• **Task item**
Each record in the listing below is to be duplicated exactly.

• **Dataset**
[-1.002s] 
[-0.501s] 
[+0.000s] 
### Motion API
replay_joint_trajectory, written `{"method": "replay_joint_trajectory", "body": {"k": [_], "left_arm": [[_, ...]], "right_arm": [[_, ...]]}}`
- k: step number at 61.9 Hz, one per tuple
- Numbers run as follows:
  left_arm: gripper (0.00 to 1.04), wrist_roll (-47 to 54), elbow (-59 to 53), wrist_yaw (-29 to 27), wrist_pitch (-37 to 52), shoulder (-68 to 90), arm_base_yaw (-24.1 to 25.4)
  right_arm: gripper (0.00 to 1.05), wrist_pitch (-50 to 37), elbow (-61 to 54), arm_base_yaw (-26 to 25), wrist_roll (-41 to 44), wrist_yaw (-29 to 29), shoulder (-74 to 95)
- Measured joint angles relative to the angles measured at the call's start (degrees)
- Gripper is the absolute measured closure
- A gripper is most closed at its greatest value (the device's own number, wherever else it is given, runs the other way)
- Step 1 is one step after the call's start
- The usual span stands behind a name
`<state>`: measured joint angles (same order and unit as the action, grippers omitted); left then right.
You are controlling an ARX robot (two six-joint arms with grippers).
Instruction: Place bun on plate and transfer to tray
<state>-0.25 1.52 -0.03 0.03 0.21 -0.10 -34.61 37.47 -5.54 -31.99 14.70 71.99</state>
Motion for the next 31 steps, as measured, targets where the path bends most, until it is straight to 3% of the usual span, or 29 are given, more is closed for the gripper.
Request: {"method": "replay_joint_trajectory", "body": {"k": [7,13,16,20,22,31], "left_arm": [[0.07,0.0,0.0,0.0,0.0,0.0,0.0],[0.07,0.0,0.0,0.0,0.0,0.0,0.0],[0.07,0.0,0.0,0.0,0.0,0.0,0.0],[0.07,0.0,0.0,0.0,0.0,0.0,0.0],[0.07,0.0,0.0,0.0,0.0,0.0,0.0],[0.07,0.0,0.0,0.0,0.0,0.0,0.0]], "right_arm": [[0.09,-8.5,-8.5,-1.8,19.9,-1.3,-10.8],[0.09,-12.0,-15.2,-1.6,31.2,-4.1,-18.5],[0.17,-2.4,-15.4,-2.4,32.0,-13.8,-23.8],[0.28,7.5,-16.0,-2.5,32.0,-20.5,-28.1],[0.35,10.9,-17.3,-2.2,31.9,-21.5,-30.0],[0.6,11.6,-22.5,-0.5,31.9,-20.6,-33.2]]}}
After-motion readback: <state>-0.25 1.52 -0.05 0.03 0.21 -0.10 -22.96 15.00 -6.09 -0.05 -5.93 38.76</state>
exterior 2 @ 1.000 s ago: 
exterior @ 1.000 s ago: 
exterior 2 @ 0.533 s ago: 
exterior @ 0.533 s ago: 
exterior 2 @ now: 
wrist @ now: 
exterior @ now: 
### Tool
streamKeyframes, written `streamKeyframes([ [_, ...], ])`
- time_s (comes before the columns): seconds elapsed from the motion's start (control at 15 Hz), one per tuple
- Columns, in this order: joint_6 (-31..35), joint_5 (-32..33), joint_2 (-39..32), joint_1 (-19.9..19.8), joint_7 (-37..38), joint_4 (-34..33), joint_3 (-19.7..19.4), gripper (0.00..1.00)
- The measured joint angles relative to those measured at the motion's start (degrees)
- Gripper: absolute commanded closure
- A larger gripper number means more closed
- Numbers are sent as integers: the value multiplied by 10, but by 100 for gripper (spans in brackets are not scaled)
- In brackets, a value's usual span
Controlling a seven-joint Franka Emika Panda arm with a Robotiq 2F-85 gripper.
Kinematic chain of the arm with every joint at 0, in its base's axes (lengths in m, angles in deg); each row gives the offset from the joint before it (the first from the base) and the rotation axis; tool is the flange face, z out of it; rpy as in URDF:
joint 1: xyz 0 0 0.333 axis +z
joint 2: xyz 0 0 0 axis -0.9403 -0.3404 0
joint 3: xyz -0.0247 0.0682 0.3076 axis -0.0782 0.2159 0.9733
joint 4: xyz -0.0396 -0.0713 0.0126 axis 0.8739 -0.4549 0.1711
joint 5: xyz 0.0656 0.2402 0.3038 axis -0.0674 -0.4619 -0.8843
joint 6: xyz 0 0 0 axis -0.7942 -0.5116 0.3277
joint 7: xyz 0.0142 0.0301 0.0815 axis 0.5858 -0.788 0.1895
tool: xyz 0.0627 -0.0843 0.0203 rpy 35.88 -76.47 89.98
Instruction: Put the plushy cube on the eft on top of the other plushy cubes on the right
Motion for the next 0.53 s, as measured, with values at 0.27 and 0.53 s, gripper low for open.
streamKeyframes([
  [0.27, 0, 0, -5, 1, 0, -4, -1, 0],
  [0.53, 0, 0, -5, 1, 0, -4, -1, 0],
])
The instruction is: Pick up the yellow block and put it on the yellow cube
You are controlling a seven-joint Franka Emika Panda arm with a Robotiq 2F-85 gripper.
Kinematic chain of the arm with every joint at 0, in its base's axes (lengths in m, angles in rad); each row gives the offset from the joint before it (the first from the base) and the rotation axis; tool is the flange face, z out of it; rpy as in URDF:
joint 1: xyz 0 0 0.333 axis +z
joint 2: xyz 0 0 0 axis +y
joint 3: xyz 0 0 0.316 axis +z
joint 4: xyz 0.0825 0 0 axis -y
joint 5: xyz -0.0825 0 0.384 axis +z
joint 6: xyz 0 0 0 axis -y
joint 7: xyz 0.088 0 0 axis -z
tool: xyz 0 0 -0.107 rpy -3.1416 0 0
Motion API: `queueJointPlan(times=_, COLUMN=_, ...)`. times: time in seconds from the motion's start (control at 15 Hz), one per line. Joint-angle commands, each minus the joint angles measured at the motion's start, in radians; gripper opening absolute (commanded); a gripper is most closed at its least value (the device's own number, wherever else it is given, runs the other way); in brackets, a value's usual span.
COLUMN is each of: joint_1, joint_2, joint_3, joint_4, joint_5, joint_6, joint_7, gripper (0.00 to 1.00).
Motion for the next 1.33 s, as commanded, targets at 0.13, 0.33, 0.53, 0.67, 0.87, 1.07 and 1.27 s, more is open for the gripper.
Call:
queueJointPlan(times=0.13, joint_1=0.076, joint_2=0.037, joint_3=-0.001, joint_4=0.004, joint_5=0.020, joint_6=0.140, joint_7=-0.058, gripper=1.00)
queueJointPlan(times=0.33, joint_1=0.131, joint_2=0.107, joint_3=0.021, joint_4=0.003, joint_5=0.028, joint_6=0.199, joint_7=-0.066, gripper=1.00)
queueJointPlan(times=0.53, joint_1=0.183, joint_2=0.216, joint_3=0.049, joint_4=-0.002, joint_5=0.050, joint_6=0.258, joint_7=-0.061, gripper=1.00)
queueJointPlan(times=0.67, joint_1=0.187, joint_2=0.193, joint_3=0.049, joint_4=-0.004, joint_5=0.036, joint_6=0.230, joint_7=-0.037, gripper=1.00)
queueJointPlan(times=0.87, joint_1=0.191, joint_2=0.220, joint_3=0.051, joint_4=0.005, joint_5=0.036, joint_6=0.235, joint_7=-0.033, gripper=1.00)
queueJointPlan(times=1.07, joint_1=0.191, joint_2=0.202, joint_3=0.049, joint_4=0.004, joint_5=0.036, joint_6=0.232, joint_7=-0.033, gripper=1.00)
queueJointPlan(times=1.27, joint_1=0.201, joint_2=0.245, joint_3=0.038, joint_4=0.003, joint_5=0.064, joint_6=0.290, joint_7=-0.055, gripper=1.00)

• **Written answer**
[-1.002s] 
[-0.501s] 
[+0.000s] 
### Motion API
replay_joint_trajectory, written `{"method": "replay_joint_trajectory", "body": {"k": [_], "left_arm": [[_, ...]], "right_arm": [[_, ...]]}}`
- k: step number at 61.9 Hz, one per tuple
- Numbers run as follows:
  left_arm: gripper (0.00 to 1.04), wrist_roll (-47 to 54), elbow (-59 to 53), wrist_yaw (-29 to 27), wrist_pitch (-37 to 52), shoulder (-68 to 90), arm_base_yaw (-24.1 to 25.4)
  right_arm: gripper (0.00 to 1.05), wrist_pitch (-50 to 37), elbow (-61 to 54), arm_base_yaw (-26 to 25), wrist_roll (-41 to 44), wrist_yaw (-29 to 29), shoulder (-74 to 95)
- Measured joint angles relative to the angles measured at the call's start (degrees)
- Gripper is the absolute measured closure
- A gripper is most closed at its greatest value (the device's own number, wherever else it is given, runs the other way)
- Step 1 is one step after the call's start
- The usual span stands behind a name
`<state>`: measured joint angles (same order and unit as the action, grippers omitted); left then right.
You are controlling an ARX robot (two six-joint arms with grippers).
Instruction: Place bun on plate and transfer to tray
<state>-0.25 1.52 -0.03 0.03 0.21 -0.10 -34.61 37.47 -5.54 -31.99 14.70 71.99</state>
Motion for the next 31 steps, as measured, targets where the path bends most, until it is straight to 3% of the usual span, or 29 are given, more is closed for the gripper.
Request: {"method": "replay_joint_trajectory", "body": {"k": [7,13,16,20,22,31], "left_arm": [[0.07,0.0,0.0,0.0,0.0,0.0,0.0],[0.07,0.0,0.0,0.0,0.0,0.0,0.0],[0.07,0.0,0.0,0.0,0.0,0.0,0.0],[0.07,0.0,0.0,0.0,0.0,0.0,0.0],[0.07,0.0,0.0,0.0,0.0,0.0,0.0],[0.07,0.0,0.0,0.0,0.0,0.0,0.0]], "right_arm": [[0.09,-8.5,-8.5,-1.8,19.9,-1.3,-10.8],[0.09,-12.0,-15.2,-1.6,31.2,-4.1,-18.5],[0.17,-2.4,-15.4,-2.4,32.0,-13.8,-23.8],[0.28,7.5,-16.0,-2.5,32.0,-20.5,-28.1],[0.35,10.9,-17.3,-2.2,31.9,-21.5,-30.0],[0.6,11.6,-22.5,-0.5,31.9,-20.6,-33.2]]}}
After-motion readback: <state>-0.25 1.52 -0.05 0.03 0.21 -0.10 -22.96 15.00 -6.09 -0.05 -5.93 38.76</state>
exterior 2 @ 1.000 s ago: 
exterior @ 1.000 s ago: 
exterior 2 @ 0.533 s ago: 
exterior @ 0.533 s ago: 
exterior 2 @ now: 
wrist @ now: 
exterior @ now: 
### Tool
streamKeyframes, written `streamKeyframes([ [_, ...], ])`
- time_s (comes before the columns): seconds elapsed from the motion's start (control at 15 Hz), one per tuple
- Columns, in this order: joint_6 (-31..35), joint_5 (-32..33), joint_2 (-39..32), joint_1 (-19.9..19.8), joint_7 (-37..38), joint_4 (-34..33), joint_3 (-19.7..19.4), gripper (0.00..1.00)
- The measured joint angles relative to those measured at the motion's start (degrees)
- Gripper: absolute commanded closure
- A larger gripper number means more closed
- Numbers are sent as integers: the value multiplied by 10, but by 100 for gripper (spans in brackets are not scaled)
- In brackets, a value's usual span
Controlling a seven-joint Franka Emika Panda arm with a Robotiq 2F-85 gripper.
Kinematic chain of the arm with every joint at 0, in its base's axes (lengths in m, angles in deg); each row gives the offset from the joint before it (the first from the base) and the rotation axis; tool is the flange face, z out of it; rpy as in URDF:
joint 1: xyz 0 0 0.333 axis +z
joint 2: xyz 0 0 0 axis -0.9403 -0.3404 0
joint 3: xyz -0.0247 0.0682 0.3076 axis -0.0782 0.2159 0.9733
joint 4: xyz -0.0396 -0.0713 0.0126 axis 0.8739 -0.4549 0.1711
joint 5: xyz 0.0656 0.2402 0.3038 axis -0.0674 -0.4619 -0.8843
joint 6: xyz 0 0 0 axis -0.7942 -0.5116 0.3277
joint 7: xyz 0.0142 0.0301 0.0815 axis 0.5858 -0.788 0.1895
tool: xyz 0.0627 -0.0843 0.0203 rpy 35.88 -76.47 89.98
Instruction: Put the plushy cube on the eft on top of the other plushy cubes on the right
Motion for the next 0.53 s, as measured, with values at 0.27 and 0.53 s, gripper low for open.
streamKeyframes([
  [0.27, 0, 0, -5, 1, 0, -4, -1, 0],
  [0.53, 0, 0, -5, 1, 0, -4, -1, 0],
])
The instruction is: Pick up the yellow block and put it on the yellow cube
You are controlling a seven-joint Franka Emika Panda arm with a Robotiq 2F-85 gripper.
Kinematic chain of the arm with every joint at 0, in its base's axes (lengths in m, angles in rad); each row gives the offset from the joint before it (the first from the base) and the rotation axis; tool is the flange face, z out of it; rpy as in URDF:
joint 1: xyz 0 0 0.333 axis +z
joint 2: xyz 0 0 0 axis +y
joint 3: xyz 0 0 0.316 axis +z
joint 4: xyz 0.0825 0 0 axis -y
joint 5: xyz -0.0825 0 0.384 axis +z
joint 6: xyz 0 0 0 axis -y
joint 7: xyz 0.088 0 0 axis -z
tool: xyz 0 0 -0.107 rpy -3.1416 0 0
Motion API: `queueJointPlan(times=_, COLUMN=_, ...)`. times: time in seconds from the motion's start (control at 15 Hz), one per line. Joint-angle commands, each minus the joint angles measured at the motion's start, in radians; gripper opening absolute (commanded); a gripper is most closed at its least value (the device's own number, wherever else it is given, runs the other way); in brackets, a value's usual span.
COLUMN is each of: joint_1, joint_2, joint_3, joint_4, joint_5, joint_6, joint_7, gripper (0.00 to 1.00).
Motion for the next 1.33 s, as commanded, targets at 0.13, 0.33, 0.53, 0.67, 0.87, 1.07 and 1.27 s, more is open for the gripper.
Call:
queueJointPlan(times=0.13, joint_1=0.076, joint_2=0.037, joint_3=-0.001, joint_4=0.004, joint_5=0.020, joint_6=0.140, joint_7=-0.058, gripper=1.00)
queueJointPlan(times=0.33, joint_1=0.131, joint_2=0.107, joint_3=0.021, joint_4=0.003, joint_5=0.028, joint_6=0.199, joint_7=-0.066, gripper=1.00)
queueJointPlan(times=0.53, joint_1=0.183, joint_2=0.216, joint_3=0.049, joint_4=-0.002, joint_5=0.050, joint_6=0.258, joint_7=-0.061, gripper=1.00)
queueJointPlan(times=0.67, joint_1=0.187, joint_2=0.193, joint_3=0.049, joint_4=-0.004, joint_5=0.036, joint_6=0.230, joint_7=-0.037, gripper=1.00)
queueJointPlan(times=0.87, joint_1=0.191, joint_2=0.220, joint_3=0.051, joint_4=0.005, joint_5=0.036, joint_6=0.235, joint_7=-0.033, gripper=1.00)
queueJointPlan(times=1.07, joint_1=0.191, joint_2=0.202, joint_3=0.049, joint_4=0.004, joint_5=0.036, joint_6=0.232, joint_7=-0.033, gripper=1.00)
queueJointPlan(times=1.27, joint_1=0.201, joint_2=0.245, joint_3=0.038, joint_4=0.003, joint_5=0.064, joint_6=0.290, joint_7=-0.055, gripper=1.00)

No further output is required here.